CDC Report Examines Threat Of Nearly 2 Dozen Antibiotic-Resistant Microbes

“The U.S. faces ‘potentially catastrophic consequences’ if it does not act immediately to combat drug resistance which already kills an estimated 23,000 people a year,” the CDC warned in a report released on Monday, The Guardian reports (McVeigh, 9/17). “In [its] 114-page report, the agency detailed for the first time the toll that nearly two dozen antibiotic-resistant microbes are taking on humans — ranking the threat of each as ‘urgent,’ ‘serious’ or ‘concerning,’” the Washington Post writes, adding, “Should the trend continue, [the report] said, some infections could become essentially untreatable” (Dennis/Vastag, 9/16). According to the report, “at least two million people in the United States develop serious bacterial infections that are resistant to one or more types of antibiotics each year,” Reuters notes. “Antibiotic-resistant gonorrhea, a diarrhea-causing superbug and a class of fast-growing killer bacteria dubbed a ‘nightmare’ were classified as urgent public-health threats” in the report, the news service adds (Steenhuysen, 9/16).

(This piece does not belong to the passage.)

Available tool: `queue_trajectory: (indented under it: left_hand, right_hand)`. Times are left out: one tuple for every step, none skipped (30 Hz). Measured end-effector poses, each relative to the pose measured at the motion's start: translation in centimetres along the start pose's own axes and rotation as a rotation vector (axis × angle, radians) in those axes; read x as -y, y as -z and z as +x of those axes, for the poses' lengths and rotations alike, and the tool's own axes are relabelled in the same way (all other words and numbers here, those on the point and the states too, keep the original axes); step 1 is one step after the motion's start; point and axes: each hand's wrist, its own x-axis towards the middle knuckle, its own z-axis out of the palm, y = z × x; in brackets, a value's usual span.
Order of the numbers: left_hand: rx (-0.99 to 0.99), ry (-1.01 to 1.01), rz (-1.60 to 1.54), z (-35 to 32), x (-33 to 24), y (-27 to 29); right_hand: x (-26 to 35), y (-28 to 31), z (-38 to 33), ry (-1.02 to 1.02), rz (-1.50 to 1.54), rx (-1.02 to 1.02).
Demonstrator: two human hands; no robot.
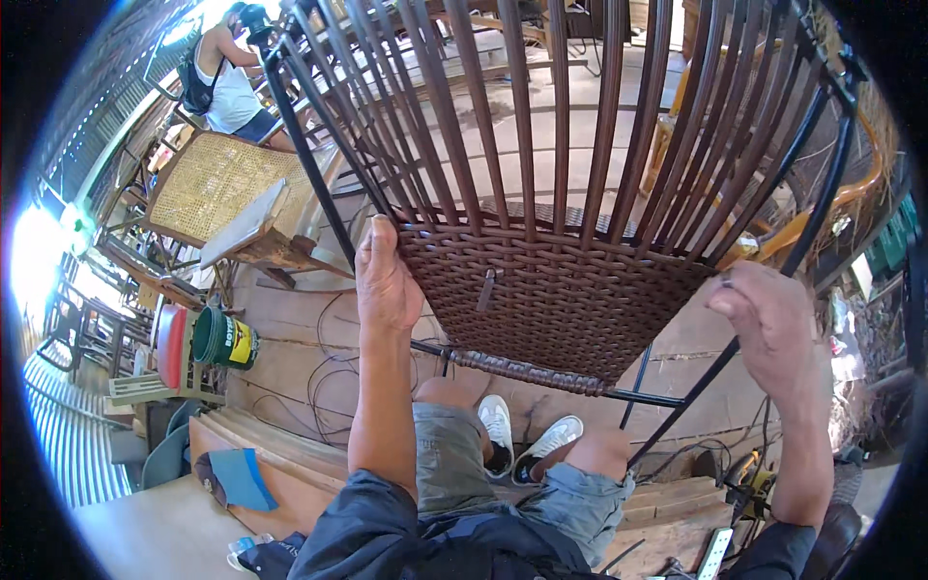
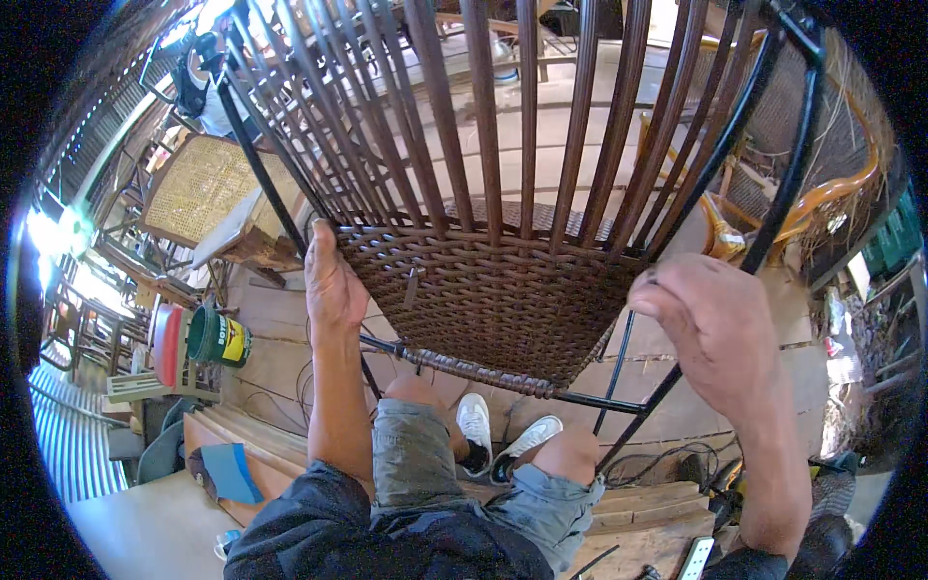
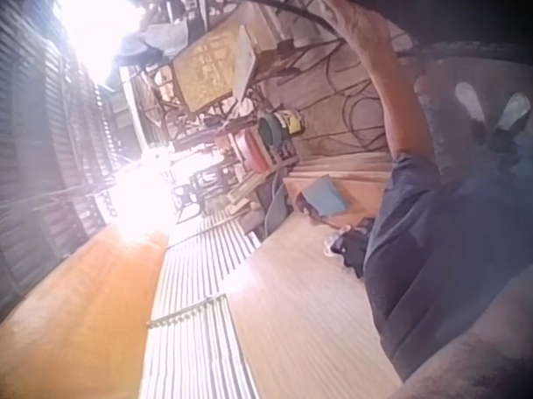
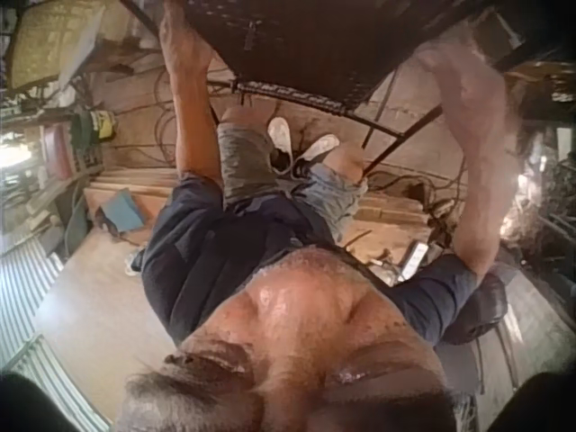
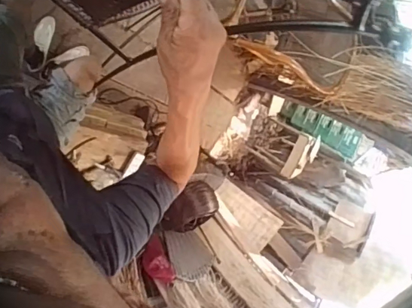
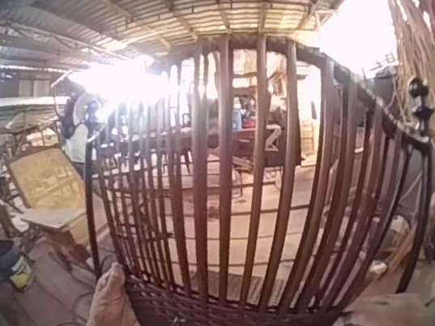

“A worldwide problem, diseases resistant to antibiotics cross international boundaries, spreading from one country to another with ease, the report says,” according to the Center for Global Health Policy’s “Science Speaks” blog, which notes, “With new antibiotic research and development at a standstill, antimicrobial resistance will continue to ‘pose a catastrophic threat to people in every country of the world,’ the report says” (Aziz, 9/18). “The CDC report laid out four core actions for curbing drug resistance: preventing infections in the first place through immunizations, hand-washing and other precautions; tracking resistant bacteria more carefully once they emerge; using antibiotics more judiciously when needed; and promoting development of new drugs to treat — and tests to detect — infections,” the Los Angeles Times writes (Brown, 9/16). In related news, the WHO on September 19-20 “is convening a Strategic and Technical Advisory Group (STAG) in Geneva to bring experts from a range of sectors worldwide to review and help shape a global strategy to tackle the growing challenge of [antimicrobial resistance (AMR)],” the agency reports in a feature on its webpage (September 2013).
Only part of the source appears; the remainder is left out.